What the exercise asks:
Please quote exactly the opening lines of the data, from the first line to the one where "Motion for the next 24" appears.

*** Data to use ***

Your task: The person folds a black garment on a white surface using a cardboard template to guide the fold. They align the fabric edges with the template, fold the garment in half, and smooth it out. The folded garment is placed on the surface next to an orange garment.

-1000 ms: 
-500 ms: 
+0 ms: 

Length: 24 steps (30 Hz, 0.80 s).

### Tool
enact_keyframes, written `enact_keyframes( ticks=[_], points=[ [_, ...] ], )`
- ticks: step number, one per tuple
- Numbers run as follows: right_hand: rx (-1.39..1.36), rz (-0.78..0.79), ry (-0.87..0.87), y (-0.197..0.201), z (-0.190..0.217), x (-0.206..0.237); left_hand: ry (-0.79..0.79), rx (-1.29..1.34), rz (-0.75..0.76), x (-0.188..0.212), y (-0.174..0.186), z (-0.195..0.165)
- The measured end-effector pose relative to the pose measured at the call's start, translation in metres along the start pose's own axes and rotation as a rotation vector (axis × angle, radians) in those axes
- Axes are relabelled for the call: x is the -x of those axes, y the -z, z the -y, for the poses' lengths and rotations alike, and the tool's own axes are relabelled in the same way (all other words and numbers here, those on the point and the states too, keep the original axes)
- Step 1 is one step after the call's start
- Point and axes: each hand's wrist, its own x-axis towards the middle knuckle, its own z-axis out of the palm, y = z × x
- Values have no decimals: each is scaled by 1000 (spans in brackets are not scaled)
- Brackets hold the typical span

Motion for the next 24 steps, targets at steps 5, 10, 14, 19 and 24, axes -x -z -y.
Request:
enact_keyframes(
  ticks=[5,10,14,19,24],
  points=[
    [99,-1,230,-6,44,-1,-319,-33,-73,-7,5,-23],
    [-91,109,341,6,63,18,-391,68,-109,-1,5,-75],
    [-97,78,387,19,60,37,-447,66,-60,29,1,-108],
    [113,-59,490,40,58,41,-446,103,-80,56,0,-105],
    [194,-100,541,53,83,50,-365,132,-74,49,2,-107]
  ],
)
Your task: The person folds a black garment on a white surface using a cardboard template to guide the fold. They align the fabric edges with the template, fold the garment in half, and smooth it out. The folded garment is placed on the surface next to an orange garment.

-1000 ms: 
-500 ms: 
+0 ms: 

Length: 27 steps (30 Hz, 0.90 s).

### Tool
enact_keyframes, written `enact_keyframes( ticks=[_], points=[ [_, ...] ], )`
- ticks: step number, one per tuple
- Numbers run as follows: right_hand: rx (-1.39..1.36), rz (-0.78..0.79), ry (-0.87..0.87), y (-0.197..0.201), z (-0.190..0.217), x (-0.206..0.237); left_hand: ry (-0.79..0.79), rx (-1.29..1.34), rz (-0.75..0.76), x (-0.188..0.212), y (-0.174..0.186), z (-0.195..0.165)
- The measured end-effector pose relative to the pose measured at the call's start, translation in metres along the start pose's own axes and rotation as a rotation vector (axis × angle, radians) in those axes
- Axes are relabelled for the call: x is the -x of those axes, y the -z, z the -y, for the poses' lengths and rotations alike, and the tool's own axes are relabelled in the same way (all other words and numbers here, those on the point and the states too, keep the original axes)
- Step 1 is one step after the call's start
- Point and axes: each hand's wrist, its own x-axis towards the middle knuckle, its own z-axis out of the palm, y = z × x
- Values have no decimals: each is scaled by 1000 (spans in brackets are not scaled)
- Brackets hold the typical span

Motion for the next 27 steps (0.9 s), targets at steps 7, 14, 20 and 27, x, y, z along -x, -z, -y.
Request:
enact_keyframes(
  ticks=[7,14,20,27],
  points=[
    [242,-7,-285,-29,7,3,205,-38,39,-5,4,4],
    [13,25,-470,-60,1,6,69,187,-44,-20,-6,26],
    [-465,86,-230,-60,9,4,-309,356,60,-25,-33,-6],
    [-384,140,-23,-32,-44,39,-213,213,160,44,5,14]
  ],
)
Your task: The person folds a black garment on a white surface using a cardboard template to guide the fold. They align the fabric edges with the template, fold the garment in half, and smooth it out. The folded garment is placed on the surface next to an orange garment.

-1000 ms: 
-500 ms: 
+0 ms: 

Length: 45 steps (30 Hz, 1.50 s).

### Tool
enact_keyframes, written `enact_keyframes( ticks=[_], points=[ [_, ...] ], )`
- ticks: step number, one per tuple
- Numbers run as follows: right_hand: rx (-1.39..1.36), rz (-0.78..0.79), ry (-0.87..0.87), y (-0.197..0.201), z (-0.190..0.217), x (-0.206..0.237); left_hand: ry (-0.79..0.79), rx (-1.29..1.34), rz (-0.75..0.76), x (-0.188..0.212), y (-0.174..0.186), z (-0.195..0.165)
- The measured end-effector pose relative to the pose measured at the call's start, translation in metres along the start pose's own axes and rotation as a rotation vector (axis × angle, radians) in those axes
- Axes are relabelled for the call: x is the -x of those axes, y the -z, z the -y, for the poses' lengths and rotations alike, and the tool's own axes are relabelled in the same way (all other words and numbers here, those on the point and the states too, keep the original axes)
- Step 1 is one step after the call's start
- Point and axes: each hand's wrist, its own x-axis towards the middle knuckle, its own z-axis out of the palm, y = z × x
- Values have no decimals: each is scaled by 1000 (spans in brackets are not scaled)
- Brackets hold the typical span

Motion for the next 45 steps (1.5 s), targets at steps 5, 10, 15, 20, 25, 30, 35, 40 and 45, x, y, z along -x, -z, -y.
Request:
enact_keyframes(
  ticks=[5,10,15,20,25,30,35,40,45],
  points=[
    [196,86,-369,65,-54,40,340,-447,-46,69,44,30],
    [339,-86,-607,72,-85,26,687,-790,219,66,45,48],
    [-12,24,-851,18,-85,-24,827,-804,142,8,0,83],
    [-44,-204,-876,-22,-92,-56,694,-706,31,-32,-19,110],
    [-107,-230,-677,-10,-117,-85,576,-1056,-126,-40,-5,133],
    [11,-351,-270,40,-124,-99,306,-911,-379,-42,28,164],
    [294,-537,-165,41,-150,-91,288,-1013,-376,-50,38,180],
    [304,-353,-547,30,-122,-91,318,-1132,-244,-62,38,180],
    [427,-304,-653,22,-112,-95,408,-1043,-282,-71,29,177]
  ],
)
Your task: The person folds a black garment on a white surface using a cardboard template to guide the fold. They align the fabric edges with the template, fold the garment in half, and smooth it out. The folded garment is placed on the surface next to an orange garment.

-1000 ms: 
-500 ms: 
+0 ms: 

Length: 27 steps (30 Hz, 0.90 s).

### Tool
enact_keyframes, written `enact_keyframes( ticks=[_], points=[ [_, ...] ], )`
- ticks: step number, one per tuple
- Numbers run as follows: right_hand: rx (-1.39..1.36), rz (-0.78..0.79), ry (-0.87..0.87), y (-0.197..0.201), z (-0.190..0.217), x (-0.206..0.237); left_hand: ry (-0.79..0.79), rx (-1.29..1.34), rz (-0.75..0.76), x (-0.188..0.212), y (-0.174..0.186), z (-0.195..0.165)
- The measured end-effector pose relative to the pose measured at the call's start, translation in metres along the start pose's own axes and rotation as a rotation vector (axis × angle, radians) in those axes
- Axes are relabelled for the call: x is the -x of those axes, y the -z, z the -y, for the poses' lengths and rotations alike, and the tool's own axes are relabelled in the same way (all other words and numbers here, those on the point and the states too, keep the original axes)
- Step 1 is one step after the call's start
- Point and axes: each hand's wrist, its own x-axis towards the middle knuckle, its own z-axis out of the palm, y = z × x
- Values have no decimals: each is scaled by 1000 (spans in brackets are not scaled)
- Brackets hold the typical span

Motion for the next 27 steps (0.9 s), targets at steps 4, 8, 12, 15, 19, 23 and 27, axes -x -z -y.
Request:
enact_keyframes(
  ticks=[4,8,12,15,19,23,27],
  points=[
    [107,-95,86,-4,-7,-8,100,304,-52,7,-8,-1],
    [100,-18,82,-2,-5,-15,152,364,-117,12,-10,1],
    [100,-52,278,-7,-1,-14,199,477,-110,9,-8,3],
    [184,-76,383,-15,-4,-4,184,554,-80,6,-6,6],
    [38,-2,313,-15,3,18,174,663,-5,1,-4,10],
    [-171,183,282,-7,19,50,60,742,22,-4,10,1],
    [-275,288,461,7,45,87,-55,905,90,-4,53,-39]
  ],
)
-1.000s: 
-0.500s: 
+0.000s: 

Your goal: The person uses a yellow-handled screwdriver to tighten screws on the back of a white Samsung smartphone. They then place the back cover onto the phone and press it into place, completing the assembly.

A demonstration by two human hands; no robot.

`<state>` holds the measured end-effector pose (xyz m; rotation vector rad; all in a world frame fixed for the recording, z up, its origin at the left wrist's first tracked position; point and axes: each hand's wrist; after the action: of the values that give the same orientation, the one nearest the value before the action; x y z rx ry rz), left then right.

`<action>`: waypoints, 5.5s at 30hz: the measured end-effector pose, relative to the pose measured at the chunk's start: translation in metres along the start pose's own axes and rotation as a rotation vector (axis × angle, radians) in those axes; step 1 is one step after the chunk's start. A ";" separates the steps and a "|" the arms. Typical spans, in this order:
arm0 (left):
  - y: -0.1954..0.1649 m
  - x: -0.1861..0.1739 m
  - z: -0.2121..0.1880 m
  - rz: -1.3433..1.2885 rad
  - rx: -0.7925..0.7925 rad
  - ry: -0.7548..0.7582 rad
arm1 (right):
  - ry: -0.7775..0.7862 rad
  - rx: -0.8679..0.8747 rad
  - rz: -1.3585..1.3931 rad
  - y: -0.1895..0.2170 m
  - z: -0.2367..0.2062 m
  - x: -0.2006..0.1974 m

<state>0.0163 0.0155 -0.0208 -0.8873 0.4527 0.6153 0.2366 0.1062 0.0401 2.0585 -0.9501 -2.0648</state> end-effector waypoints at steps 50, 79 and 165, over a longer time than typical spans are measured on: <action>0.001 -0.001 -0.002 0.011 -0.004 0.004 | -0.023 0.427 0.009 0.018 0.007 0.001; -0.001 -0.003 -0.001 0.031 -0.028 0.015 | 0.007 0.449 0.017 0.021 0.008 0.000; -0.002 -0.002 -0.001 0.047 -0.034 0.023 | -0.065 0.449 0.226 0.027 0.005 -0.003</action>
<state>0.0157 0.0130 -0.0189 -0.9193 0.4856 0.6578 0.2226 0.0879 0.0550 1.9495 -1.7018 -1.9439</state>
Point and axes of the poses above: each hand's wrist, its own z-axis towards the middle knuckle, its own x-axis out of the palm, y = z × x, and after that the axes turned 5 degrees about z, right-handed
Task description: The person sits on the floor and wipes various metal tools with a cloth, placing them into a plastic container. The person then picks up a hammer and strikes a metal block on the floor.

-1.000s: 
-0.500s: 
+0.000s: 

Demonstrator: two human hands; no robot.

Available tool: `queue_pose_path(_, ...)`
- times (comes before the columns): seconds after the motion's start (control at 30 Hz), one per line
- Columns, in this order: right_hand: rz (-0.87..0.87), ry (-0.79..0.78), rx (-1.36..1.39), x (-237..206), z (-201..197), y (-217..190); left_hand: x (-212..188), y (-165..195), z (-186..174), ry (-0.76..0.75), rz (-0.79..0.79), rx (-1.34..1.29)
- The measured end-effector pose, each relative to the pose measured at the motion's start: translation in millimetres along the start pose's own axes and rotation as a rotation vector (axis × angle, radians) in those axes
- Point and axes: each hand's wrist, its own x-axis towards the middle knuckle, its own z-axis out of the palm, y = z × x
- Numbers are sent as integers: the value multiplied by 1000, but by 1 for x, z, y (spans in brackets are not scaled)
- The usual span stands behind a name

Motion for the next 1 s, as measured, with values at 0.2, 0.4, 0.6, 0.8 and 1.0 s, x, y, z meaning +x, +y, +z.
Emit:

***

Solution below:
Your task: The person folds a black garment on a white surface using a cardboard template to guide the fold. They align the fabric edges with the template, fold the garment in half, and smooth it out. The folded garment is placed on the surface next to an orange garment.

-1000 ms: 
-500 ms: 
+0 ms: 

Length: 24 steps (30 Hz, 0.80 s).

### Tool
enact_keyframes, written `enact_keyframes( ticks=[_], points=[ [_, ...] ], )`
- ticks: step number, one per tuple
- Numbers run as follows: right_hand: rx (-1.39..1.36), rz (-0.78..0.79), ry (-0.87..0.87), y (-0.197..0.201), z (-0.190..0.217), x (-0.206..0.237); left_hand: ry (-0.79..0.79), rx (-1.29..1.34), rz (-0.75..0.76), x (-0.188..0.212), y (-0.174..0.186), z (-0.195..0.165)
- The measured end-effector pose relative to the pose measured at the call's start, translation in metres along the start pose's own axes and rotation as a rotation vector (axis × angle, radians) in those axes
- Axes are relabelled for the call: x is the -x of those axes, y the -z, z the -y, for the poses' lengths and rotations alike, and the tool's own axes are relabelled in the same way (all other words and numbers here, those on the point and the states too, keep the original axes)
- Step 1 is one step after the call's start
- Point and axes: each hand's wrist, its own x-axis towards the middle knuckle, its own z-axis out of the palm, y = z × x
- Values have no decimals: each is scaled by 1000 (spans in brackets are not scaled)
- Brackets hold the typical span

Motion for the next 24 steps, targets at steps 5, 10, 14, 19 and 24, axes -x -z -y.

What this exercise required is now done.